* [Aim of the exercise] Copy nothing but the lines below running from the line containing "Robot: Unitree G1" through the line containing "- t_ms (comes", both end lines included.

>>>

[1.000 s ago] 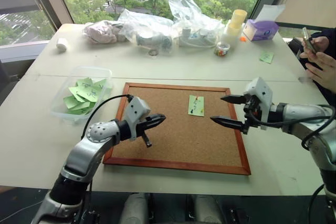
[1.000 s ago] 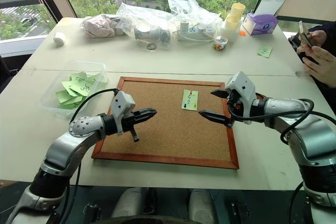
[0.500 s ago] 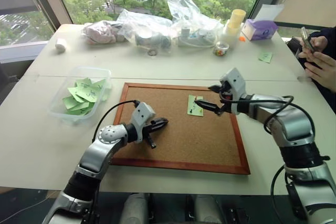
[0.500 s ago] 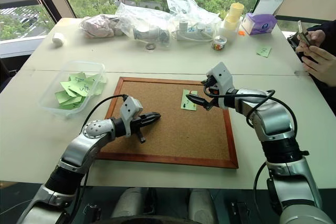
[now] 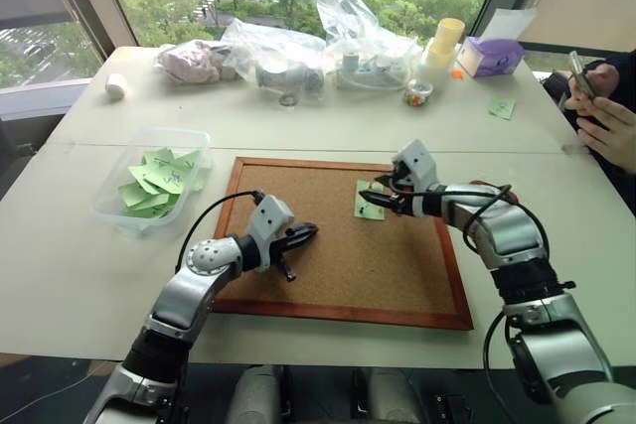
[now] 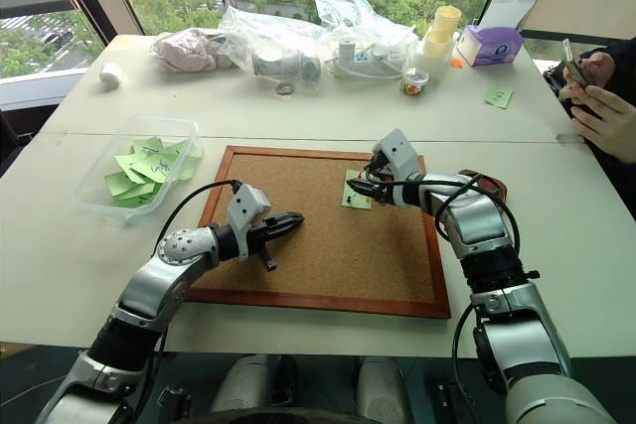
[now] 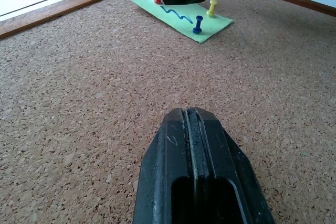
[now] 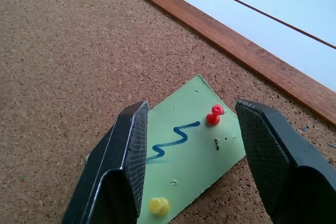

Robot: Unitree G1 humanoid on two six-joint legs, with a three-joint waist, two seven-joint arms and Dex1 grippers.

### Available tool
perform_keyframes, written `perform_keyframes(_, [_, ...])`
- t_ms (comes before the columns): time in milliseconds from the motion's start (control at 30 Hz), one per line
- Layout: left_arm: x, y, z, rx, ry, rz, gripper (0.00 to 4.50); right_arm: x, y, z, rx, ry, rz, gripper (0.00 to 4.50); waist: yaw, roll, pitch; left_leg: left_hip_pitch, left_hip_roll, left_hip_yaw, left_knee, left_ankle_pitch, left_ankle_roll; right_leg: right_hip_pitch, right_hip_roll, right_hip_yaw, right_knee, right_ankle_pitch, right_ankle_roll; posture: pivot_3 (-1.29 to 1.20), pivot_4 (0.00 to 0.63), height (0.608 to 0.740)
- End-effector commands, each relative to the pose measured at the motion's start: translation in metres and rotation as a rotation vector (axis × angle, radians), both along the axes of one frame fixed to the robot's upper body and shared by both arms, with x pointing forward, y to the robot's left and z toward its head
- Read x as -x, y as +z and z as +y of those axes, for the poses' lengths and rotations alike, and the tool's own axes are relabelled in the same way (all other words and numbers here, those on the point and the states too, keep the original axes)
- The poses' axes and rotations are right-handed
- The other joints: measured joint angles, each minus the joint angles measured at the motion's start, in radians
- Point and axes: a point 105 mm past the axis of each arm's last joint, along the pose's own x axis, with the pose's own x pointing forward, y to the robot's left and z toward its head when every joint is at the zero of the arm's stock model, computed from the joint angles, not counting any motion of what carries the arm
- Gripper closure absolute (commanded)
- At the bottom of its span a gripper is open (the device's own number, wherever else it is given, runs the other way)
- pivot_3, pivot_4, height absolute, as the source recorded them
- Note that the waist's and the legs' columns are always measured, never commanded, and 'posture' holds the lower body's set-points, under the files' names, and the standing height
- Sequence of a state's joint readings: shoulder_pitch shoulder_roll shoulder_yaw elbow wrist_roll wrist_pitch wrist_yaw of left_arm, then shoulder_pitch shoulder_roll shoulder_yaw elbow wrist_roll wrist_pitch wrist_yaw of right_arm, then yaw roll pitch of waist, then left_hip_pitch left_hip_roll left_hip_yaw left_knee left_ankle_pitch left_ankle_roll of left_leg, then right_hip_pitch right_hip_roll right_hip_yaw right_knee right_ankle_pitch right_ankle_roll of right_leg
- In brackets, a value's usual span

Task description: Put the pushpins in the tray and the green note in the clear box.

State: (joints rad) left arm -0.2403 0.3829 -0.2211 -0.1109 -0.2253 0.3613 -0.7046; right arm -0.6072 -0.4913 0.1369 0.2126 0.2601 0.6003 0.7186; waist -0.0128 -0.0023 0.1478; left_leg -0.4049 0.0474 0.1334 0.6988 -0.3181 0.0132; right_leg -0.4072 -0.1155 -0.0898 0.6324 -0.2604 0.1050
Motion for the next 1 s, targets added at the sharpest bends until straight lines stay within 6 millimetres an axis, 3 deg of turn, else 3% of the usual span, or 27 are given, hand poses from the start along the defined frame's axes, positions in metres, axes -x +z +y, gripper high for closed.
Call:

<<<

* [Response area]
Robot: Unitree G1 humanoid on two six-joint legs, with a three-joint waist, two seven-joint arms and Dex1 grippers.

### Available tool
perform_keyframes, written `perform_keyframes(_, [_, ...])`
- t_ms (comes before the columns): time in milliseconds from the motion's start (control at 30 Hz), one per line

That covers the exercise completely.